The chasseur touched his cap, smiled, and hopefully held out his large empty hand.

"Go to the devil," I said gently; "it is not for what you have done but for what you have not done that I give you this silver piece," and I paid the tribute which I despised myself for paying. Still, his gay smile and prompt salute are certainly worth something to see, but what their precise value may be you can only determine when, on returning to New York, you hear a gripman curse a woman for crossing the sacred tracks of the Metropolitan Street Railroad Company. So, with my daughter Dulcima and my daughter Alida, and with a wagon-load of baggage, I left the gorgeously gilded Hôtel des Michetons—for these three reasons:

Number one: it was full of Americans.

Number two: that entire section of Paris resembled a slice of the Waldorf-Astoria.

Number three: I wanted to be rid of the New York Herald. Surely somewhere in Paris there existed French newspapers, French people, and French speech. I meant to discover them or write and complain to the Outlook.

The new hotel I had selected was called the Hôtel de l'Univers. I had noticed it while wandering out of the Luxembourg Gardens. It appeared to be a well situated, modest, clean hotel, and not only thoroughly respectable—which the great gilded Hôtel des Michetons was not—but also typically and thoroughly French. So I took an apartment on the first floor and laid my plans to dine out every evening with my daughters.

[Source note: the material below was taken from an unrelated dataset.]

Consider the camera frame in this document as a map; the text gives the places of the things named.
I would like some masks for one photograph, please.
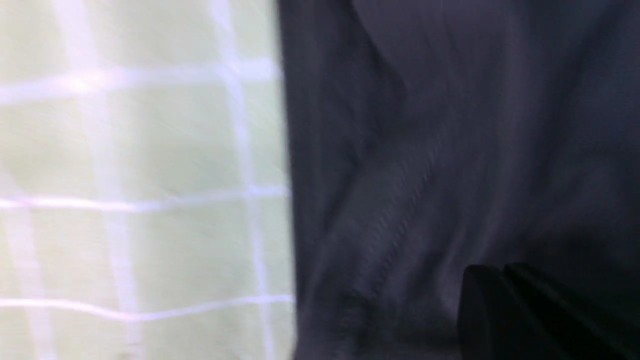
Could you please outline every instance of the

They were naturally not favourably impressed with the Hôtel de l'Univers, but I insisted on trying it for a week, desiring that my daughters should have at least a brief experience in a typical French hotel.

On the third day of our stay my daughters asked me why the guests at the Hôtel de l'Univers all appeared to be afflicted in one way or another. I myself had noticed that many of the guests wore court-plaster on hands and faces, and some even had their hands bandaged in slings.

I thought, too, that the passers-by in the street eyed the modest hotel with an interest somewhat out of proportion to its importance. But I set that down to French alertness and inbred curiosity, and dismissed the subject from my mind. The hotel was pretty clean and highly respectable. Titled names were not wanting among the guests, and the perfect courtesy of the proprietor, his servants, and of the guests was most refreshing after the carelessness and bad manners of the crowds at the Hôtel des Michetons.

"Can it be possible?" said Alida, as we three strolled out of our hotel into the Boulevard St. Michel.